12, Def. Br. in Supp. at 2). Plaintiff noticed a police car behind her with its
lights on and immediately pulled over. (Compl. ¶¶ 9, 10). Defendant Ryan
Cywinski (hereinafter “defendant”), a Hanover Township Police Department
officer, approached plaintiff’s car and told her that he pulled her over for
speeding. (Id. ¶¶ 5, 11). Plaintiff provided defendant with her valid driver’s
license, insurance and registration and defendant went back to his police
vehicle. (Id. ¶ 13; Doc. 1, Exs. A, B, C). Approximately five minutes later,
defendant returned to plaintiff’s car and asked her if she had been to
Philadelphia. (Compl. ¶ 14). Plaintiff responded, “No.” (Id. ¶ 15).
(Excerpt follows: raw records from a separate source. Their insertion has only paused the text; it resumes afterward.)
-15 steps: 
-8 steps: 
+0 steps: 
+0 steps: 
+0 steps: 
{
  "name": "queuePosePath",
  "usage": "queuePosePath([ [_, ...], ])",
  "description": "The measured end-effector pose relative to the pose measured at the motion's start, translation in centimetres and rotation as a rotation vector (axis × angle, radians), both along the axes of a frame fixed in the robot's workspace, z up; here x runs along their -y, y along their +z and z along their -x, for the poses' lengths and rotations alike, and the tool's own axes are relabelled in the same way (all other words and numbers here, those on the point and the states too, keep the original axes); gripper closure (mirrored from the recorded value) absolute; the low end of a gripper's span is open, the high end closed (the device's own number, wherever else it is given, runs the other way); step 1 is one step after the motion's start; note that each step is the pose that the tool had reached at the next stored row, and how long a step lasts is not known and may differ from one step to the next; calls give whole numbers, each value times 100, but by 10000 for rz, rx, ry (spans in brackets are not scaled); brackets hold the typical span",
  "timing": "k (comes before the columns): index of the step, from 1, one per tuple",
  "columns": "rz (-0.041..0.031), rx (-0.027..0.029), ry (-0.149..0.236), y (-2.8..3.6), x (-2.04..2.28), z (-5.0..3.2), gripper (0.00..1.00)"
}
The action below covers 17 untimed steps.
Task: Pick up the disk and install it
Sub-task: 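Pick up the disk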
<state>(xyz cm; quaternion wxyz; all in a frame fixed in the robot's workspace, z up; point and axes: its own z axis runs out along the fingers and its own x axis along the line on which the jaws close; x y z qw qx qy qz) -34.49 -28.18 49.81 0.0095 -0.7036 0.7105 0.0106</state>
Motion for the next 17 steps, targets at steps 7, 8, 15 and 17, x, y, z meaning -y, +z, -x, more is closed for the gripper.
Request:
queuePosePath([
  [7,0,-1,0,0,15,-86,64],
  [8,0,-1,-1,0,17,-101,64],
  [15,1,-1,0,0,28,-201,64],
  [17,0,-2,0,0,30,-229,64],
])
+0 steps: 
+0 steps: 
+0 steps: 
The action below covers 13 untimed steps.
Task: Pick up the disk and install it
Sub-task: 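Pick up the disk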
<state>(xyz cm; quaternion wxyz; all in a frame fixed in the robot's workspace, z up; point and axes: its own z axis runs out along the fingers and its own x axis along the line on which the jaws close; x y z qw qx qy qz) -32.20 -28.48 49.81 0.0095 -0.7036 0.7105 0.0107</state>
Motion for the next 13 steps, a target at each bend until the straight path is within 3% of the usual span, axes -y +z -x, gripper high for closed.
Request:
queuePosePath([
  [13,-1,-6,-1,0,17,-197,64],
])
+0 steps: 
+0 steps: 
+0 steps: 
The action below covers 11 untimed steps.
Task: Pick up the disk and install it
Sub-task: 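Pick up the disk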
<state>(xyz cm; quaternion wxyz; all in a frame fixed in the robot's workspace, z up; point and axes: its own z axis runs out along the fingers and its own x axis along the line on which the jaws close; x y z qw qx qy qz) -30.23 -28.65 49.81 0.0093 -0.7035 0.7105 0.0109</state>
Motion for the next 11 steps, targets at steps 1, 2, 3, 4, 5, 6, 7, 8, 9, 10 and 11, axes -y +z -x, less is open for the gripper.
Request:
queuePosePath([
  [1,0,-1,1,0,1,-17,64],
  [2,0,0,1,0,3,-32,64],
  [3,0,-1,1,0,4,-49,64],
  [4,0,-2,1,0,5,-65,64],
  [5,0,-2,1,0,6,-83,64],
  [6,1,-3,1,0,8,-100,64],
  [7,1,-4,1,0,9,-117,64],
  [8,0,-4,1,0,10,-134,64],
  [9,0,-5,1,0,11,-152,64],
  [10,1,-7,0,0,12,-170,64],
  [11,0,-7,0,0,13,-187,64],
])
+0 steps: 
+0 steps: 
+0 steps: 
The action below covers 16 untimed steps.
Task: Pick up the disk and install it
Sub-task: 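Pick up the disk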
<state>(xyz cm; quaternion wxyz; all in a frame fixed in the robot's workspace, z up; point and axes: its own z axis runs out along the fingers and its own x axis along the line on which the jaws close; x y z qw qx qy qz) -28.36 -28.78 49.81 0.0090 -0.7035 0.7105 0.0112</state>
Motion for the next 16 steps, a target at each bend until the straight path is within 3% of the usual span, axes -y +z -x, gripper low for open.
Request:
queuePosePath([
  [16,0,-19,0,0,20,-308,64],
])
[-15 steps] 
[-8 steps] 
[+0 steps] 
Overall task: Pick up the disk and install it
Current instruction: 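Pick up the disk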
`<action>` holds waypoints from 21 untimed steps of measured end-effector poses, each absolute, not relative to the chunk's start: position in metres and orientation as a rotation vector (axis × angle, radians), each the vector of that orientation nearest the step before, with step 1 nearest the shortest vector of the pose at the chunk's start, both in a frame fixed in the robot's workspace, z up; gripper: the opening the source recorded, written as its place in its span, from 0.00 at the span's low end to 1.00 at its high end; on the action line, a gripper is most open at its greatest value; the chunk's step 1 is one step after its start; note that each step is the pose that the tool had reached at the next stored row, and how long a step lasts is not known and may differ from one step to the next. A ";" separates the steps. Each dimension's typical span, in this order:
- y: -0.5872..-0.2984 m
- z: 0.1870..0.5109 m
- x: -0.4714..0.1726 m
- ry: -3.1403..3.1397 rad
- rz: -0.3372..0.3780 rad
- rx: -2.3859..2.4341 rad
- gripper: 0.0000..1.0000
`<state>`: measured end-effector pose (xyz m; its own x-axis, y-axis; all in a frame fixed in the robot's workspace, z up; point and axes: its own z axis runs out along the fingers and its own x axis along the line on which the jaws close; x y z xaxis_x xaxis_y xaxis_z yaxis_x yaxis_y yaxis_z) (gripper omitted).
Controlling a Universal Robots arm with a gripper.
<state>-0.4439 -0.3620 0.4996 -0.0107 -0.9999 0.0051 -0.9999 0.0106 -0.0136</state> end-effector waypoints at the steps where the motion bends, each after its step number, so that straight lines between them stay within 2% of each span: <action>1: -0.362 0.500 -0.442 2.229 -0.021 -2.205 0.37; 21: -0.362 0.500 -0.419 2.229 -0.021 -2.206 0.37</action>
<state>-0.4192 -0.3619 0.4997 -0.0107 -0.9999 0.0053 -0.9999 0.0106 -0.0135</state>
Defendant told her that her car’s license plates1 were reported stolen in
The parties refer to license “plate” or “plates” throughout their
briefs. It is unclear whether plaintiff had one or two licenses plates on her
1
Philadelphia. (Id. ¶ 16). Plaintiff stated that it was impossible because she
has never been there. (Id. ¶ 17).
Defendant went to his police car and minutes later another police car
arrived at the scene. (Id. ¶¶ 19, 20). Shortly thereafter, a third police car
arrived. (Id. ¶ 21). Appropriately thirty minutes later, three officers
approached plaintiff and told her that they had to take her license plates
because they were reported stolen and her car would be towed because it
was illegal to drive the car without valid plates. (Id. ¶ 22). Plaintiff asked
defendant how long her plates were reported stolen. (Id. ¶ 23). Defendant
told her “since 2007.” (Id. ¶ 24). Plaintiff also asked defendant why she
had never previously had a problem when she was pulled over or when
renewing her yearly registration. (Id. ¶ 25). The license plate numbers on
her car were the same as her registration. (Id. ¶ 18). Defendant refused to
answer any of plaintiff’s questions and told her to get out of her car. (Id. ¶
26).
Defendant gave plaintiff an “acknowledgment of seized driver’s
license/vehicle registration” form and noted that she refused to sign. (Id. ¶
27; Doc. 1, Ex. D). Plaintiff alleges that defendant never asked her to sign
the form. (Compl. ¶ 27). Defendant gave plaintiff a ticket for speeding.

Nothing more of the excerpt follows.